2008年11月16日星期日

Single hash clustered table: 3

We have a big lookup table (30G) and there is a query which runs 12k per second against it.  5 LIOs is requred per execution. How much benifit we could get if convert it into hash clustered table? After the lots of test, the anwer is trivial.

Performance improvement could come from two aspects in comparison with index access:
1: non-concurrent environment:  Is hash access faster than index access?
2: concurrent environment: if there are many queries, say 12k,  per second, will the performance degrade much less than index access? If index access performance degrade much, but hash access only degrade slightly or even do not degrade, then hash access wins. But if index access doesn't degrade much, then hash access won't help from concurrent perspective.

In this article, I will discuss the first one.
 
It's well known that only one LIO is required using hash access if there is no chained block, and several LIOs is required using index access. And it's also well know LIO needs cpu. If the number of LIO drops 1/5 after a sql tuning, we are too quick to say the cpu will drop 1/5. There are two aspects to consider also:
A: CPU spent on LIO is not the total cpu used in a query. Sort also need cpu, but the cpu it used is not included in the LIOs. And more importantly, a query needs three phases: parse, execute and query. Normally for a query, the LIOs only appear in the query phase.
B: LIOs are not equally cost.  If you have 5 houses whose total value is $5M, after sell one house, does the value of the left 4 hours equal $4M? No, maybe the sold house cost $4M, and the rest 4 houses only cost $1M.

For point A.
The following tkprof result is generated from a simple query looped 10,000 times. The query used an index to fetch a row.  From the table, we could see the fetch phase only takes 1/3 of the total cpu time of the query.  Since we can't tune the cpu spent in the execute phase(for the parse time, maybe we could parse once and execute many times), no match how we tune the sql, the cpu can't  drop to less than 0.86 second for 10,000 executions. That means the dropping from 5LIOs to 1 LIOs couldn't save 80% cpu.

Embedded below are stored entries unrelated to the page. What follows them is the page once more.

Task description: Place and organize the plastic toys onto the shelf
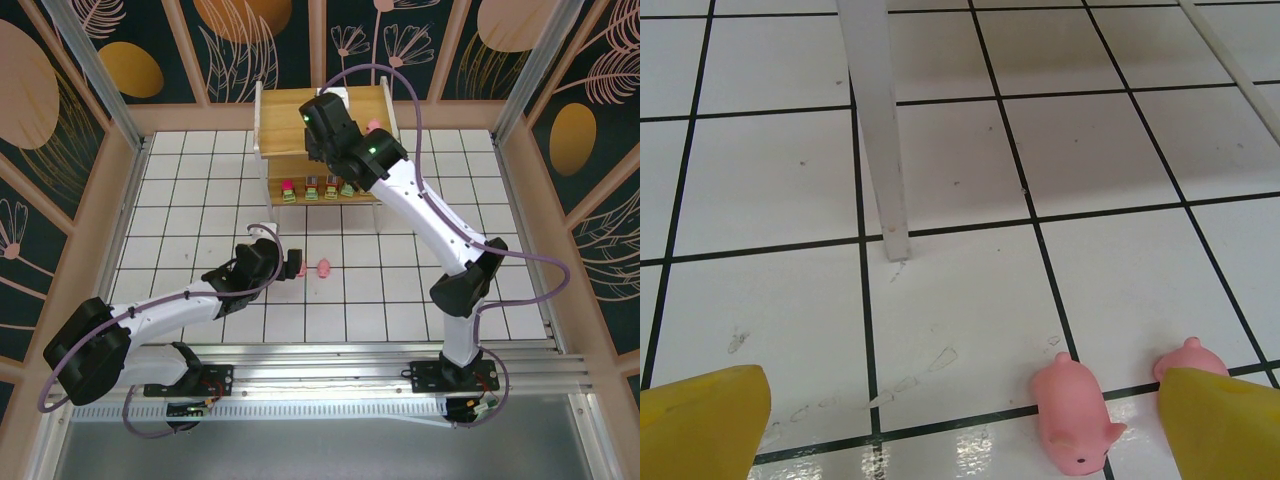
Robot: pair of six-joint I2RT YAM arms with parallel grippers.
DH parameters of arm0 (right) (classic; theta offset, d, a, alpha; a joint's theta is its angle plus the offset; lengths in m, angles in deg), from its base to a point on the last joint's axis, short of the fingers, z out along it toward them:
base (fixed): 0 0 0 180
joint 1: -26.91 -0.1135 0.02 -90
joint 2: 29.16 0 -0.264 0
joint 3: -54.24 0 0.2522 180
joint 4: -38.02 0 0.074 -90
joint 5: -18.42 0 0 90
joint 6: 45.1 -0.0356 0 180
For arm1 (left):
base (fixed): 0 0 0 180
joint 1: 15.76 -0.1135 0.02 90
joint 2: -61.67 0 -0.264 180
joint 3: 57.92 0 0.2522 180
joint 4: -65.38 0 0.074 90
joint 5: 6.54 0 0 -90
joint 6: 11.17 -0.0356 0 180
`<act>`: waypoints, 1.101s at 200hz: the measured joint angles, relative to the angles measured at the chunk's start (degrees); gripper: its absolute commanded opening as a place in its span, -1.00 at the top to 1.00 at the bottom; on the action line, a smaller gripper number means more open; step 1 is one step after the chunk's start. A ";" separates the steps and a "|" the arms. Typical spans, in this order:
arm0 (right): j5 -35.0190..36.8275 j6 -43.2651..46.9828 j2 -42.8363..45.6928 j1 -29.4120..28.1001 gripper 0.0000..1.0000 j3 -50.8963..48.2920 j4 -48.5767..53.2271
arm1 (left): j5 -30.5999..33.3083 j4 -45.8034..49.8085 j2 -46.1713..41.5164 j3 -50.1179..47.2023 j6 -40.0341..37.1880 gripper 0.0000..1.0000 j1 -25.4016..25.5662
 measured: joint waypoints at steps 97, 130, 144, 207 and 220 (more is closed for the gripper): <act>-0.81 0.24 -2.80 0.48 0.01 3.96 1.27 | 0.00 0.00 0.00 -0.13 0.00 -0.98 0.00; -0.52 0.26 -2.80 0.26 -0.05 4.31 1.29 | 0.00 0.00 0.00 -0.13 0.00 -0.98 0.00; -0.22 0.26 -2.78 -0.02 -0.05 4.33 1.36 | 0.00 0.00 0.00 -0.13 0.02 -0.98 0.00; 2.69 0.50 0.26 -2.60 -0.06 4.48 1.88 | 0.02 0.04 0.00 -0.11 0.02 -0.98 0.00; 3.39 0.48 1.95 -3.19 -0.06 3.82 1.64 | 0.07 0.09 -0.02 -0.04 0.02 -0.98 0.09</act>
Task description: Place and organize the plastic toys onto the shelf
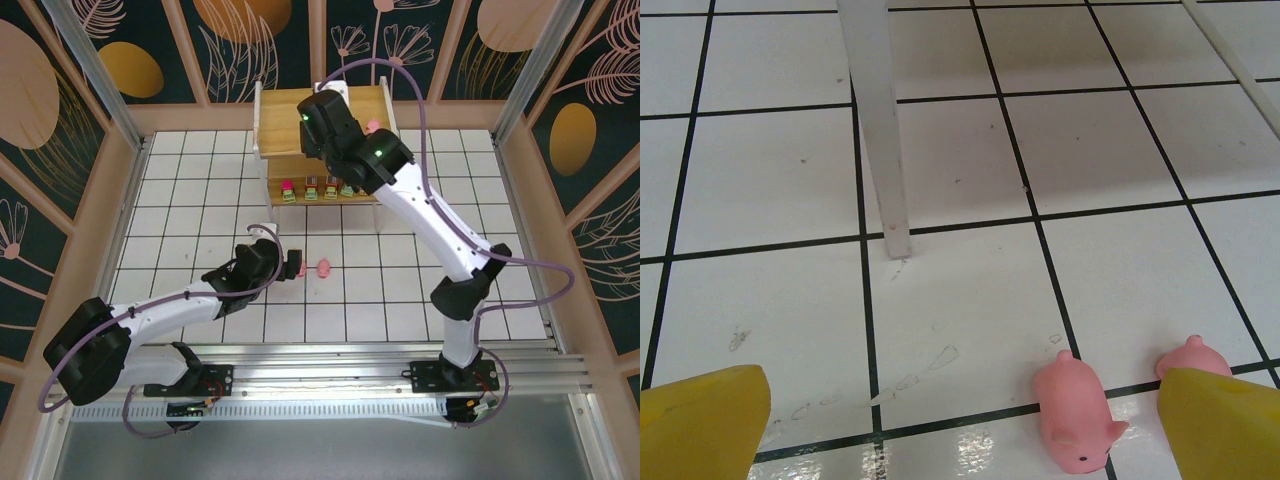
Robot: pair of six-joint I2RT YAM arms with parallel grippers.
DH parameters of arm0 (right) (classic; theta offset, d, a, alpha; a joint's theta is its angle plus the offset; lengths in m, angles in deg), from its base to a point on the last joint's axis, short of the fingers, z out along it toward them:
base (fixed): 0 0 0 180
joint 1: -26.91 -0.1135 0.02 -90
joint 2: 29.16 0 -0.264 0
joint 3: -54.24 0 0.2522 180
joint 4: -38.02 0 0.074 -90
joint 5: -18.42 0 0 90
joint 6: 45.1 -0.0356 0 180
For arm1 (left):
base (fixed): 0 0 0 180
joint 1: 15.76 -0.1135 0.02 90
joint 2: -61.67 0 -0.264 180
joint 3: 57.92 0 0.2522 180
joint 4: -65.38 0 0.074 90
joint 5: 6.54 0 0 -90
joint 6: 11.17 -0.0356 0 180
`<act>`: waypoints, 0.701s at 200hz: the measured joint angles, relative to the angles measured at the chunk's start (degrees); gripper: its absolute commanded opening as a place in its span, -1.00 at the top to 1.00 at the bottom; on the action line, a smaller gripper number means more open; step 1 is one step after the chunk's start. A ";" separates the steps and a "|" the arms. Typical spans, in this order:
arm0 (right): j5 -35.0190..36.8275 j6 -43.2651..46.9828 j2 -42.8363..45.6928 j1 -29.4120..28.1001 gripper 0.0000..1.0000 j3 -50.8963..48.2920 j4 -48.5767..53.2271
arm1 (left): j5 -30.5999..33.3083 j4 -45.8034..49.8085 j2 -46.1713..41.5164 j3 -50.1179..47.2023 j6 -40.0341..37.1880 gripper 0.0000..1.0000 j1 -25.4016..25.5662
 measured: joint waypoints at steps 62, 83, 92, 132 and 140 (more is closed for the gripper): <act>2.36 -0.31 14.25 -4.76 -0.20 -17.53 -4.24 | 2.56 1.42 1.01 2.25 0.31 -0.98 2.56; 2.25 -0.94 19.08 -5.29 -0.25 -26.40 -6.29 | 3.21 1.95 2.86 3.76 1.09 -0.98 3.63; 2.16 -1.36 20.94 -5.29 -0.30 -29.86 -7.10 | 3.45 2.34 3.93 4.52 1.57 -0.98 3.96; 0.72 -4.76 27.85 -5.29 -0.52 -43.63 -9.79 | 3.82 4.52 9.38 7.98 4.63 -0.97 4.11; 0.31 -5.49 28.87 -5.29 -0.54 -46.10 -10.16 | 3.93 5.07 10.16 8.46 5.49 -0.97 4.11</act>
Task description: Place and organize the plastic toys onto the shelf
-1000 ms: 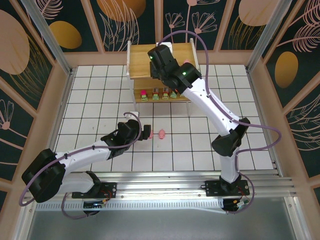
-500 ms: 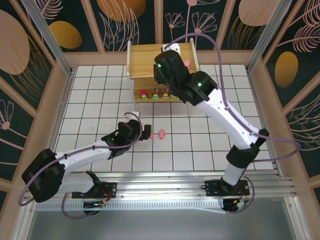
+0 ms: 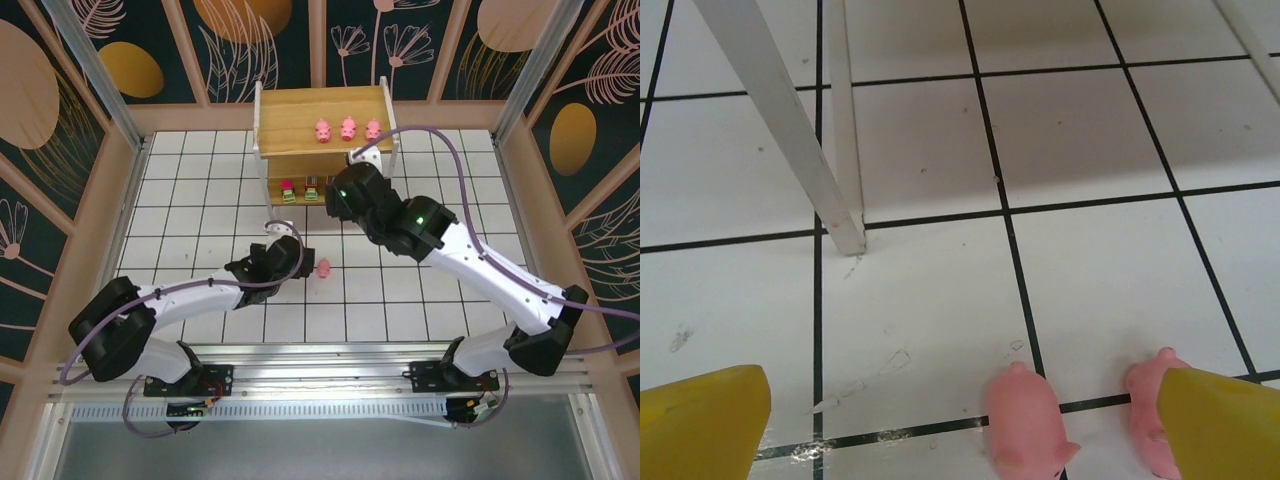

        select /*+ index(test1,idx_test1) */* from test1 where a =:v1;

Slide 13
call     count       cpu    elapsed       disk      query    current        rows             
------- ------  -------- ---------- ---------- ---------- ----------  ----------     
Parse    10000      0.28       0.24          0          0          0           0     
Execute  10000      0.86       0.84          0          0          0           0     
Fetch    10000      0.68       0.51          0      40000          0       10000     
------- ------  -------- ---------- ---------- ---------- ----------  ----------     
total    30000      1.82       1.61          0      40000          0       10000

For point B, I run a query 10k times using hash access, and then run a query 10k times using index access against the same table, and then get the time spent on LIO from the view v$sql_plan_statistics as beloew.
We could see for the hash access, the LIO need 17.5us. And for the LIOs from index access, the 3LIO from index segments used 26us, so on average each LIO on index segments is 26/3=9us. And 1LIO on data segment is 11.5us.

SQL> select x.HASH_VALUE,x.ELAPSED_TIME,x.EXECUTIONS from v$sql_plan_statistics x  where (hash_value=1683717485 or hash_value=63678345 ) and x.EXECUTIONS>100;
 
HASH_VALUE ELAPSED_TIME EXECUTIONS
---------- ------------ ----------
1683717485       175510      10000   ==> hash block access takes nearly 17.5 us
  63678345       375775      10000   ==> 1LIO on data segment take 11us (37.5-26=11.5us)
  63678345       260611      10000   ==> 3LIOs on index segment take 26us, one used 26/3=9 us.